Every line of the material below needs to be written out exactly, please.
╔══
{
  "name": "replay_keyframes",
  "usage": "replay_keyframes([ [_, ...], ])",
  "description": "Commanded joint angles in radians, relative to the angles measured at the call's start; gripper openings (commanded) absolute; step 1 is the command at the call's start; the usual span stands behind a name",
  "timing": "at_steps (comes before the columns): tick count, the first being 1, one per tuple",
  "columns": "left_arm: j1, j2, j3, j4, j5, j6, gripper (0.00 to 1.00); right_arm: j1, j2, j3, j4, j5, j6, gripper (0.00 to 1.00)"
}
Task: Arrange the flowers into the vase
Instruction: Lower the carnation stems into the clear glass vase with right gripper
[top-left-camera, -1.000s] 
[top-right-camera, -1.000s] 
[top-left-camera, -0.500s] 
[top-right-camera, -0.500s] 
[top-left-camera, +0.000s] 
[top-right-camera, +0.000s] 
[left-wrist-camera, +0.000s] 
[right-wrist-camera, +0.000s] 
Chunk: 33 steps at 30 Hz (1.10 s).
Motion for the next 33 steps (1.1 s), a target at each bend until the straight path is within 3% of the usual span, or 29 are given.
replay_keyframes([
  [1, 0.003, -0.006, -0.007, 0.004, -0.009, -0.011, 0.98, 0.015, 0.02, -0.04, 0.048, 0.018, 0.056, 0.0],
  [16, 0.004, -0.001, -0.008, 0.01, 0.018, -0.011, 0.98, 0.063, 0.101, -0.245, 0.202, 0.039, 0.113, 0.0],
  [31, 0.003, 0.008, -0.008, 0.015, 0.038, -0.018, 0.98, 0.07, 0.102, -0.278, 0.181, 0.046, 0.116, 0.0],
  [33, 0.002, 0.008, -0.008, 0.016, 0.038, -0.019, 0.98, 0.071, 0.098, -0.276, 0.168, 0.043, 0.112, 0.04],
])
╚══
EXERCISE SOLUTION.
{
  "name": "replay_keyframes",
  "usage": "replay_keyframes([ [_, ...], ])",
  "description": "Commanded joint angles in radians, relative to the angles measured at the call's start; gripper openings (commanded) absolute; step 1 is the command at the call's start; the usual span stands behind a name",
  "timing": "at_steps (comes before the columns): tick count, the first being 1, one per tuple",
  "columns": "left_arm: j1, j2, j3, j4, j5, j6, gripper (0.00 to 1.00); right_arm: j1, j2, j3, j4, j5, j6, gripper (0.00 to 1.00)"
}
Task: Arrange the flowers into the vase
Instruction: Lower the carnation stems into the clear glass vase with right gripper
[top-left-camera, -1.000s] 
[top-right-camera, -1.000s] 
[top-left-camera, -0.500s] 
[top-right-camera, -0.500s] 
[top-left-camera, +0.000s] 
[top-right-camera, +0.000s] 
[left-wrist-camera, +0.000s] 
[right-wrist-camera, +0.000s] 
Chunk: 33 steps at 30 Hz (1.10 s).
Motion for the next 33 steps (1.1 s), a target at each bend until the straight path is within 3% of the usual span, or 29 are given.
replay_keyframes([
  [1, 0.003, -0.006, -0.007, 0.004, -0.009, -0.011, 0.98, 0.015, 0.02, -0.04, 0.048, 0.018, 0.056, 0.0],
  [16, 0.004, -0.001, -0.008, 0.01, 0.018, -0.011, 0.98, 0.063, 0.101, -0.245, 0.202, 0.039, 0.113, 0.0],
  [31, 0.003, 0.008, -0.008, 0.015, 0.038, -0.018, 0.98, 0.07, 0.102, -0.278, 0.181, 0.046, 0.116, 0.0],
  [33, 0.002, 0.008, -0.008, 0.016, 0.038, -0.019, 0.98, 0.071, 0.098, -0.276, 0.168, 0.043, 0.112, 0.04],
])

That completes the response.